La main, grâce à l’outil, creuse son instant dans le temps : entretien avec Devorah Boxer
1er mai 2008
Visite d’atelier : Devorah Boxer
diaporama sonore
En cette fin de février, nous nous rendons dans le quartier du Montparnasse, au fond d’une impasse aux allures de vieux Paris, si ce n’était la silhouette de la tour, qui surplombe, écrasante, ces immeubles anciens, à la façade claire et ne dépassant pas les trois étages. Nous pénétrons dans une cour ornée de plantes, très calme – aspect qui nous séduit toujours, nous qui avons choisi pour y vivre la tranquillité de la campagne, à proximité de Paris. Nous errons un peu, puisque, sur la boîte aux lettres, à côté du nom de Devorah Boxer, nous ne trouvons aucune autre indication, mais une fenêtre s’ouvre soudain :
Que cherchez-vous ? me demande-t-on.
Vous !
Telle est ma réponse, qui surprend un peu notre hôte, mais très vite, je lui explique que nous avons rendez-vous et elle nous fait entrer tous les deux, Guy et moi, dans son atelier, où trône, dès l’abord, une magnifique presse à graver Fleury. Sur les murs, toutes les gravures que nous connaissons – les poids, les brosses, les boîtes à musique, les « débris » électriques, etc. Nous repérons d’emblée, tout près de la porte qui mène à la table de travail, un fragment de main de plâtre, que Devorah, nous dit-elle plus tard, a trouvé dans l’impasse.
Les gens jettent de ces choses… remarque-t-elle.
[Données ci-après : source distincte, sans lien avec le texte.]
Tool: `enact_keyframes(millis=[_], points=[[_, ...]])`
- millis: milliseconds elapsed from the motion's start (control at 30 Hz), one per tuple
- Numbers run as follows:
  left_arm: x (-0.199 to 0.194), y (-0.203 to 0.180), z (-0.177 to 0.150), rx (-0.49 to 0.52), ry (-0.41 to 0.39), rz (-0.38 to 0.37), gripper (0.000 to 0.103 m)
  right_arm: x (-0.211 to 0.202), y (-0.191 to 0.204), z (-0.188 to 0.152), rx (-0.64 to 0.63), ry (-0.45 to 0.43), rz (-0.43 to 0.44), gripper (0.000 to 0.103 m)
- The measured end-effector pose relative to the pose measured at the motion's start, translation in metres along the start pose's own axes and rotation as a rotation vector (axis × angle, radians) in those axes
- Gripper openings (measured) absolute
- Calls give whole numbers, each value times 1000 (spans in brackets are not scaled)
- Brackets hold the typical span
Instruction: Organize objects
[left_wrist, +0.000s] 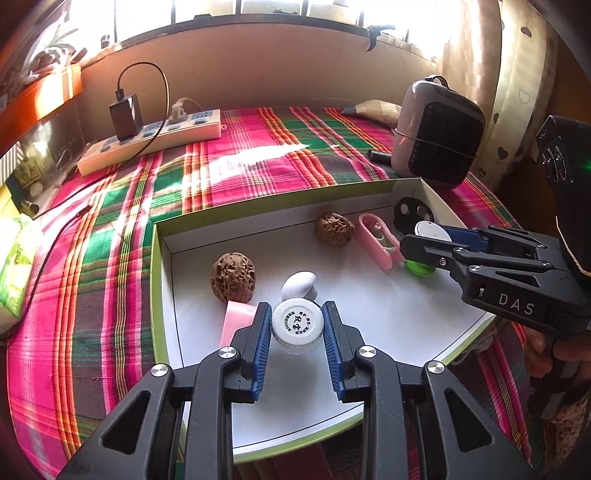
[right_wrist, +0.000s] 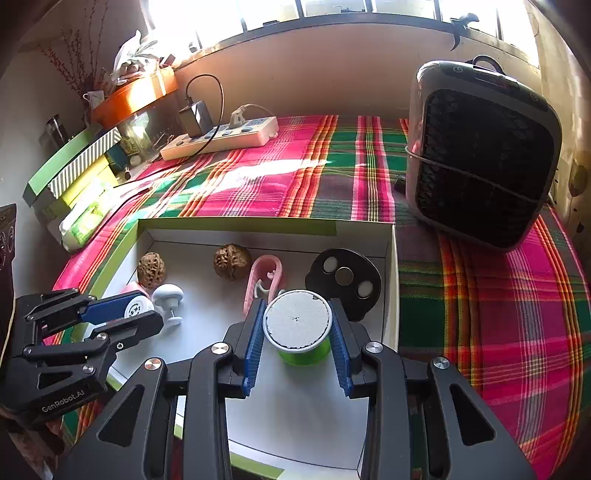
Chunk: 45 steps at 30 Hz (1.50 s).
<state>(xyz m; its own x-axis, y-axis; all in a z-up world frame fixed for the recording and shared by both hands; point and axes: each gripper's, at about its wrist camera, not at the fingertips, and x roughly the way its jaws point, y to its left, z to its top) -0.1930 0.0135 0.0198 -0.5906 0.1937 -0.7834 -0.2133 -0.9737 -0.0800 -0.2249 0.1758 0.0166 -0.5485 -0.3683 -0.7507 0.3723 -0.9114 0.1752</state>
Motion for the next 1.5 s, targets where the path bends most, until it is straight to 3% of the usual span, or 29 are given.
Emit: enact_keyframes(millis=[1500], points=[[4, -1, 3, 3, -13, 22, 27, 2, 5, -1, -46, -47, -46, 37]])
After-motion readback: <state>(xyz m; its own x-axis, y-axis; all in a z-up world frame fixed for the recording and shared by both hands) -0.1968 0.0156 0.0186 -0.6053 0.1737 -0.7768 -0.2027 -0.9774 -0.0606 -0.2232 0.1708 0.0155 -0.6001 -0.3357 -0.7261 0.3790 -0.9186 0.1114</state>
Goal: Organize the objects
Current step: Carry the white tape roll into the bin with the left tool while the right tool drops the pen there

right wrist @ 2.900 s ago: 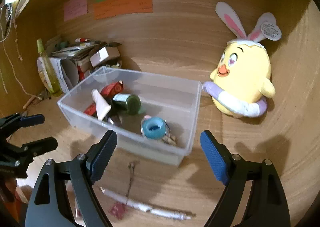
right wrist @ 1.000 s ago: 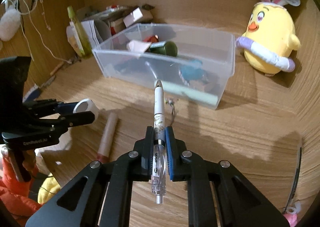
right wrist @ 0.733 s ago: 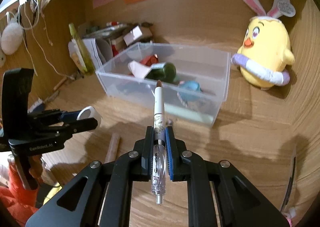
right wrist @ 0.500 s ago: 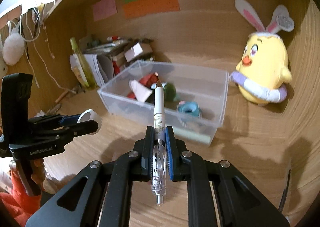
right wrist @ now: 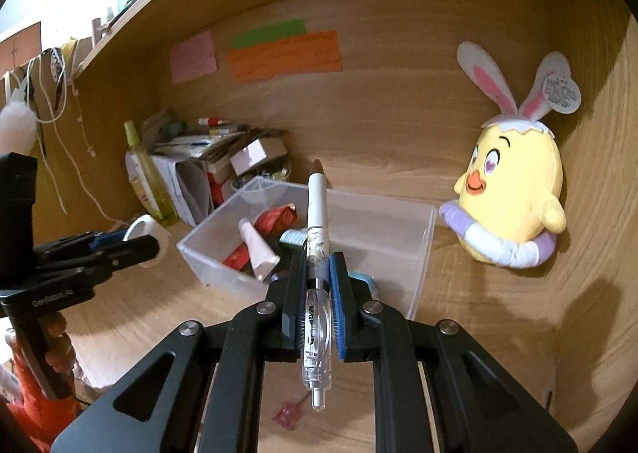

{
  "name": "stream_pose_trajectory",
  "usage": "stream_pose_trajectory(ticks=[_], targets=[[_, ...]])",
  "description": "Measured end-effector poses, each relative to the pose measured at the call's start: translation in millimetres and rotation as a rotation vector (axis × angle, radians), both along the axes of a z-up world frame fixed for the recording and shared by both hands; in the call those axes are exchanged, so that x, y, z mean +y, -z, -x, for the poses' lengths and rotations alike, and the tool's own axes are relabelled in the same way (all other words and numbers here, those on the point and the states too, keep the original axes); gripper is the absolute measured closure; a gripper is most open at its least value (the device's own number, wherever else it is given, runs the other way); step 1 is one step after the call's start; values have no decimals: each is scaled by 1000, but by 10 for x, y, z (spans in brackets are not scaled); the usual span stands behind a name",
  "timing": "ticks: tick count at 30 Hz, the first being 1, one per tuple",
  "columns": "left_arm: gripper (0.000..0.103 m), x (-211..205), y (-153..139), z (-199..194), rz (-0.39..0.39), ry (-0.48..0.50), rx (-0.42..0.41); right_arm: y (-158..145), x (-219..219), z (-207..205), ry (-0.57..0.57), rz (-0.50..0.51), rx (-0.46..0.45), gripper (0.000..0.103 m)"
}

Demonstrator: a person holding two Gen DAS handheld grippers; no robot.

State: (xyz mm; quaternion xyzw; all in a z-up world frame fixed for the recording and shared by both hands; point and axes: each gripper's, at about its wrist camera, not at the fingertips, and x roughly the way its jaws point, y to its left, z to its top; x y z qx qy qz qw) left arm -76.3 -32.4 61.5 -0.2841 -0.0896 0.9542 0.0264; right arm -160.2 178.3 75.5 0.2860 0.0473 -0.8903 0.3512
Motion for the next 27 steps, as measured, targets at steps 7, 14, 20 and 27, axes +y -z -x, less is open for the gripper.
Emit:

La table de travail donne sur la cour. Outre les outils de gravure, elle est couverte d’instruments de tout genre, de toute forme et de tout aspect.
On me dit que je ne m’intéresse qu’aux vieilleries, mais pas du tout ! Le hérisson sort directement du sous-sol du B.H.V. !
Ah, c’est un endroit que vous aimez, vous aussi.
Oui, dit-elle, les yeux brillants de plaisir.
Devorah Boxer nous propose du café tandis que Guy déballe ses accessoires pour la photographie et la prise de son – rien de bien sophistiqué dans ce dernier domaine. Pour ma part, j’ai sorti mon calepin et mon stylo bille. Nous avons réfléchi tous deux à la tournure que nous voulions donner à cet entretien, dont nous avons en tête les lignes directrices. La première question tombe sous le sens.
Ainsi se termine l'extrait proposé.